[Work task]:
Please write out the data below once more, exactly as it stands.

[Material provided]:

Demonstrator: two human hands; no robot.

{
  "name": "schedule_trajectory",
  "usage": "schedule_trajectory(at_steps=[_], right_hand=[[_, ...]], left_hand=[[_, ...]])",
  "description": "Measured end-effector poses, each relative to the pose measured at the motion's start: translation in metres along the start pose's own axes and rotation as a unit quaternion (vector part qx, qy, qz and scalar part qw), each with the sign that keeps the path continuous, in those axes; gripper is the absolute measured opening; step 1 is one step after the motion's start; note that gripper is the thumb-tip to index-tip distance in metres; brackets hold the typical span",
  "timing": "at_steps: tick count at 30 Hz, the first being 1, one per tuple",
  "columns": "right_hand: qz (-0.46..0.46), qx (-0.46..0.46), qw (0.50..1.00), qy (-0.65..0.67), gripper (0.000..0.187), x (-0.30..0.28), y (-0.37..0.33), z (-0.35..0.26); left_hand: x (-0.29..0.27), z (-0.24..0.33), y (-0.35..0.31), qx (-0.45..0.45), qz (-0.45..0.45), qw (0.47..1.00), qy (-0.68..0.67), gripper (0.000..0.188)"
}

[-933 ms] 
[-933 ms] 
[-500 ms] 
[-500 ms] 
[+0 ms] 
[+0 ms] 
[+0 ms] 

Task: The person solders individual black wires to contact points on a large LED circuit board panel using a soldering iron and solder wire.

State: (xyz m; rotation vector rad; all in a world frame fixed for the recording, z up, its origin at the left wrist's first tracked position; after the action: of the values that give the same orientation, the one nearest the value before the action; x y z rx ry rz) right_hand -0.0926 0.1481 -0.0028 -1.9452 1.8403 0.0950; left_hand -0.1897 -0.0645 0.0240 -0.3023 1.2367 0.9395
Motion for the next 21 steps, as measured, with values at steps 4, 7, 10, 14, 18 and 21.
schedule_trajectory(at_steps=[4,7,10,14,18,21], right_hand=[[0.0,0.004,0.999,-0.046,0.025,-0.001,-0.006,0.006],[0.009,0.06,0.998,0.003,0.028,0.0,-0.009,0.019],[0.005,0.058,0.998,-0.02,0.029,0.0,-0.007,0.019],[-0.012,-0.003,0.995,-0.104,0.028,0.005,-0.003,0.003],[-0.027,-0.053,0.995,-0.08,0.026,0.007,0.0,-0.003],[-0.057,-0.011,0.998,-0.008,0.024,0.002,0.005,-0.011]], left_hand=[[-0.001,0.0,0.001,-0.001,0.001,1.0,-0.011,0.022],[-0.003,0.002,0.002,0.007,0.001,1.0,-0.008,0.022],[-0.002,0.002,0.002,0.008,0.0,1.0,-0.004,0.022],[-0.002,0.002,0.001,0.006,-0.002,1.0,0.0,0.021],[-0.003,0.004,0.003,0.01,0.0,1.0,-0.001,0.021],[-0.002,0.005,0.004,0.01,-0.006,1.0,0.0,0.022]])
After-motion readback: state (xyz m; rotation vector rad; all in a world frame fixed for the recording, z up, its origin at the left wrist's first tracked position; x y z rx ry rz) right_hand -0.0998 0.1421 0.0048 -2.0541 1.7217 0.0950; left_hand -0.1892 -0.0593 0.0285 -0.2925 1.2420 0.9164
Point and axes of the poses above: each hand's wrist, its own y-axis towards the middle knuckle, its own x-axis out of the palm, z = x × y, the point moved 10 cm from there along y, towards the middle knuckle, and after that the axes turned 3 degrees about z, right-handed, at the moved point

[Solution]:
Demonstrator: two human hands; no robot.

{
  "name": "schedule_trajectory",
  "usage": "schedule_trajectory(at_steps=[_], right_hand=[[_, ...]], left_hand=[[_, ...]])",
  "description": "Measured end-effector poses, each relative to the pose measured at the motion's start: translation in metres along the start pose's own axes and rotation as a unit quaternion (vector part qx, qy, qz and scalar part qw), each with the sign that keeps the path continuous, in those axes; gripper is the absolute measured opening; step 1 is one step after the motion's start; note that gripper is the thumb-tip to index-tip distance in metres; brackets hold the typical span",
  "timing": "at_steps: tick count at 30 Hz, the first being 1, one per tuple",
  "columns": "right_hand: qz (-0.46..0.46), qx (-0.46..0.46), qw (0.50..1.00), qy (-0.65..0.67), gripper (0.000..0.187), x (-0.30..0.28), y (-0.37..0.33), z (-0.35..0.26); left_hand: x (-0.29..0.27), z (-0.24..0.33), y (-0.35..0.31), qx (-0.45..0.45), qz (-0.45..0.45), qw (0.47..1.00), qy (-0.68..0.67), gripper (0.000..0.188)"
}

[-933 ms] 
[-933 ms] 
[-500 ms] 
[-500 ms] 
[+0 ms] 
[+0 ms] 
[+0 ms] 

Task: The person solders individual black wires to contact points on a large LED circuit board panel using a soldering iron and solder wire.

State: (xyz m; rotation vector rad; all in a world frame fixed for the recording, z up, its origin at the left wrist's first tracked position; after the action: of the values that give the same orientation, the one nearest the value before the action; x y z rx ry rz) right_hand -0.0926 0.1481 -0.0028 -1.9452 1.8403 0.0950; left_hand -0.1897 -0.0645 0.0240 -0.3023 1.2367 0.9395
Motion for the next 21 steps, as measured, with values at steps 4, 7, 10, 14, 18 and 21.
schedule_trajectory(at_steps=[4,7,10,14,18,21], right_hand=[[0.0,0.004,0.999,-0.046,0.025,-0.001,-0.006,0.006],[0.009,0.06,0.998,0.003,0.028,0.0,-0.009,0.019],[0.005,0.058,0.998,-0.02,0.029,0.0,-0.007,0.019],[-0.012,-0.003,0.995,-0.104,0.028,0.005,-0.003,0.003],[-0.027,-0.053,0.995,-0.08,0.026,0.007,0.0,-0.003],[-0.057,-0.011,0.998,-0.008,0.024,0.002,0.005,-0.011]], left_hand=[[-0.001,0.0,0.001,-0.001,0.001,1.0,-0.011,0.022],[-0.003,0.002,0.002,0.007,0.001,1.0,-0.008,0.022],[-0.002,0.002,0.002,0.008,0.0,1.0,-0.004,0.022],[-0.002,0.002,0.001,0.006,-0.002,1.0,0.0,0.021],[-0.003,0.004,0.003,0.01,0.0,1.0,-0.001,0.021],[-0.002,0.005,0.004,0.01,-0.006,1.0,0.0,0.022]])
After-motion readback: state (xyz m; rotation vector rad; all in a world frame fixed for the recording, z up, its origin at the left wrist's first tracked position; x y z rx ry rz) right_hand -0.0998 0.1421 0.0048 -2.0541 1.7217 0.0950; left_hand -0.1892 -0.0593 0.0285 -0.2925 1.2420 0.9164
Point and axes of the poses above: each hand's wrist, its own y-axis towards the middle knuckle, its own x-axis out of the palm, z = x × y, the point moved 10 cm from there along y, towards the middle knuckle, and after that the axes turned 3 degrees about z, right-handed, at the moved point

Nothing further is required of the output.